━━━ DATA EXCERPTS
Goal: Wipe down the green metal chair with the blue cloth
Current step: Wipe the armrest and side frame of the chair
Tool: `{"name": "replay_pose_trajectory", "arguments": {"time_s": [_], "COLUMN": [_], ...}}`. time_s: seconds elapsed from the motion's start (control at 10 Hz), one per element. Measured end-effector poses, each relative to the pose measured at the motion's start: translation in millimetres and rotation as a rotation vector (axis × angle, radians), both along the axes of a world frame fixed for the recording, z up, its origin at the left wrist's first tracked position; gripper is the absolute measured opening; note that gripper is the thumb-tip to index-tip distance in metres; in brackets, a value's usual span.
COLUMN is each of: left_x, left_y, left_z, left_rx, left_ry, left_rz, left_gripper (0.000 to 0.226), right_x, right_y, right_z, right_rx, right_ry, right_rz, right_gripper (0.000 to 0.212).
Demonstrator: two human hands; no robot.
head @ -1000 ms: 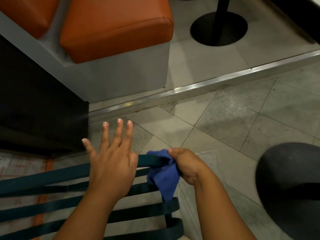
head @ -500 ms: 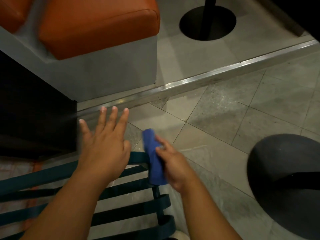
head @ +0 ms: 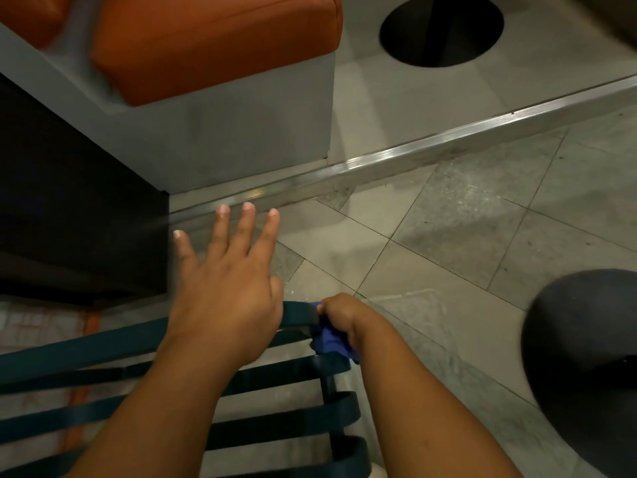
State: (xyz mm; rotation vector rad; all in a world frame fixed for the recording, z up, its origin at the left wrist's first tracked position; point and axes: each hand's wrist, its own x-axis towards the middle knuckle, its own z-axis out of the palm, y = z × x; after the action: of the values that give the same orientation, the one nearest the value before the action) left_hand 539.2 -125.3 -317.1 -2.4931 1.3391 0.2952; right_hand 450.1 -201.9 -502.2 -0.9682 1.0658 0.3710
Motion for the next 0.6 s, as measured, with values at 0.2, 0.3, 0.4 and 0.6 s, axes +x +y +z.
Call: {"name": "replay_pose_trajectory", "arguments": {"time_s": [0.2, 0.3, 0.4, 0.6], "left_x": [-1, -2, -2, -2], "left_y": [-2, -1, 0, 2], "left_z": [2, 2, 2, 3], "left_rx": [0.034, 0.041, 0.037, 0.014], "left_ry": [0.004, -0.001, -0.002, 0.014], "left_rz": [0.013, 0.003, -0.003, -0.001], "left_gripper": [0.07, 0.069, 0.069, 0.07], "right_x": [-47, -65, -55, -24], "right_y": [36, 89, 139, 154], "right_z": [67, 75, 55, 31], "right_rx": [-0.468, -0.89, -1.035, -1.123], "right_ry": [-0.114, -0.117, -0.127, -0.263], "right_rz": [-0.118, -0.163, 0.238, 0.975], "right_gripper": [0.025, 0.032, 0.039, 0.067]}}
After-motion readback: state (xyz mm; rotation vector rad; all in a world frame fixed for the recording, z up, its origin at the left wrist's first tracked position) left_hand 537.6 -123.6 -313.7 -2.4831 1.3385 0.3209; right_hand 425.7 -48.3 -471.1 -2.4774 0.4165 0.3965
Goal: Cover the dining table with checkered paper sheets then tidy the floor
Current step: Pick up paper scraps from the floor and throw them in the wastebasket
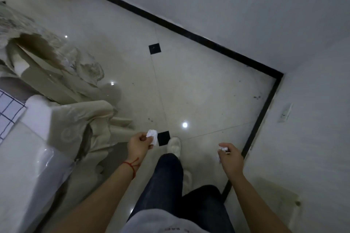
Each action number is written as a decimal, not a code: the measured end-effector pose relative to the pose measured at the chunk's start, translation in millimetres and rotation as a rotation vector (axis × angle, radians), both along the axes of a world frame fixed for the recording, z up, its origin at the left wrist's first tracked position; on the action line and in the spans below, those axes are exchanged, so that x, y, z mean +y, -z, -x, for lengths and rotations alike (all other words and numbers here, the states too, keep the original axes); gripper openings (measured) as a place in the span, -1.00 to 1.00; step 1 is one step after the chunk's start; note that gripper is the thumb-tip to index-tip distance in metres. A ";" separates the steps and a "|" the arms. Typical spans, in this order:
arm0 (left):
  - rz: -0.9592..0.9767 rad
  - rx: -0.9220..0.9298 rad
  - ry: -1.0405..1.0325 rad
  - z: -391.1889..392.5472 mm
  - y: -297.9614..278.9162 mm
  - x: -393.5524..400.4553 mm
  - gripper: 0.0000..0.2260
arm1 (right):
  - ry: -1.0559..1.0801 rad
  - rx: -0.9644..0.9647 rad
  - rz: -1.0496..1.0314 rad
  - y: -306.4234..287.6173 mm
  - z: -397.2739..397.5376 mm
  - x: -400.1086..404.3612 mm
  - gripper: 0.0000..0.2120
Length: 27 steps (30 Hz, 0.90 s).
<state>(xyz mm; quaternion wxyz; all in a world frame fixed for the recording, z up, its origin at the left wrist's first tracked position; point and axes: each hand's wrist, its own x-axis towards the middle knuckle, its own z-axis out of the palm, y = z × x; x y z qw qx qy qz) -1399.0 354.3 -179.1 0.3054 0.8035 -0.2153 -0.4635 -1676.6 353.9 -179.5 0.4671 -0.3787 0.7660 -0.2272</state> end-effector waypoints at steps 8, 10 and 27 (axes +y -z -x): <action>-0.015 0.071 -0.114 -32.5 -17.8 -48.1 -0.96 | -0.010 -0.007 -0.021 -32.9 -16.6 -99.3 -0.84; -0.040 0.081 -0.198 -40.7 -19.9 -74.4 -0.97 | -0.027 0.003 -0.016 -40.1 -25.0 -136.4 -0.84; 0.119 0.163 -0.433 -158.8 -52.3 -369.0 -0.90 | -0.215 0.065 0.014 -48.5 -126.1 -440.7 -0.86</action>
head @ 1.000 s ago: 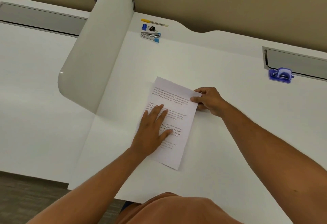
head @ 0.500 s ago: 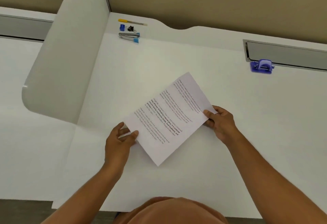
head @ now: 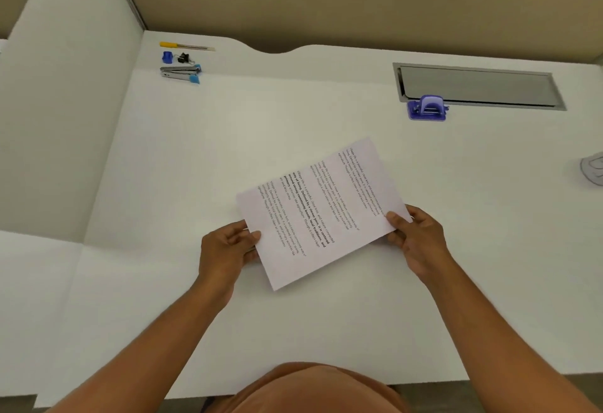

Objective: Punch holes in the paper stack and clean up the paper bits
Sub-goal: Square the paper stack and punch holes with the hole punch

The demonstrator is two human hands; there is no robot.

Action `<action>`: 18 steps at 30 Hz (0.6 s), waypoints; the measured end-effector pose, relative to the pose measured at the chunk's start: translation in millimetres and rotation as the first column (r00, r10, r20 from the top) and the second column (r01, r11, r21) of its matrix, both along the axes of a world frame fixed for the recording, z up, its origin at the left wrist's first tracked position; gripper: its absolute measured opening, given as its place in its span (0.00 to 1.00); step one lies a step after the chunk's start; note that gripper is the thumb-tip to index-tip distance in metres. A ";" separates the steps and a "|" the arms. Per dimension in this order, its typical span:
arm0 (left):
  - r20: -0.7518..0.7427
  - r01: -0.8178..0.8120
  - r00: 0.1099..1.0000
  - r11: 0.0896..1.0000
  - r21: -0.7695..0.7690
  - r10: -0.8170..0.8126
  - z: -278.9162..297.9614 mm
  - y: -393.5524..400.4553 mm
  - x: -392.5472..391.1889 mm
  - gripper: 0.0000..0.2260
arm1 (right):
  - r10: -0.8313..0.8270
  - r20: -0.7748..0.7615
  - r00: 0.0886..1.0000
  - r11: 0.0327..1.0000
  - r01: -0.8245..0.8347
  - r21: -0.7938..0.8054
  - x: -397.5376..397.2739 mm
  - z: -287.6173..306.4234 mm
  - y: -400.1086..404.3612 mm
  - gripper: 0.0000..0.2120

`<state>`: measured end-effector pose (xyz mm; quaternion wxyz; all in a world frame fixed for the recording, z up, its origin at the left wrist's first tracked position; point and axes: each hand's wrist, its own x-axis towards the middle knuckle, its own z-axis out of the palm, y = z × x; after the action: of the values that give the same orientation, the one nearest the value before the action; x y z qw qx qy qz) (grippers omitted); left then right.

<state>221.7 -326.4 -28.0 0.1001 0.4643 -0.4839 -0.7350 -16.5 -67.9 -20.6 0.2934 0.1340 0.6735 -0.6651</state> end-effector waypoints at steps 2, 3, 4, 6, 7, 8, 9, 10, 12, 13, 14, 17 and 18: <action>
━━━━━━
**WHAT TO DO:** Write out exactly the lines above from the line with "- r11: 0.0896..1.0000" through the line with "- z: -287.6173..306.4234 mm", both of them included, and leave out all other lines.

**RESPONSE:**
  - r11: 0.0896..1.0000
  - r21: -0.7695..0.7690
  - r10: -0.8170..0.8126
  - z: -278.9162..297.9614 mm
  - y: -393.5524..400.4553 mm
  - x: -392.5472..391.1889 mm
  - gripper: 0.0000..0.2260
arm1 (right):
  - r10: -0.8313..0.8270
  - r20: -0.7748..0.7615
  - r00: 0.0886..1.0000
  - r11: 0.0327..1.0000
  - r01: -0.8245..0.8347
  - r21: -0.7938..0.8054
  - x: -397.5376..397.2739 mm
  - z: -287.6173..306.4234 mm

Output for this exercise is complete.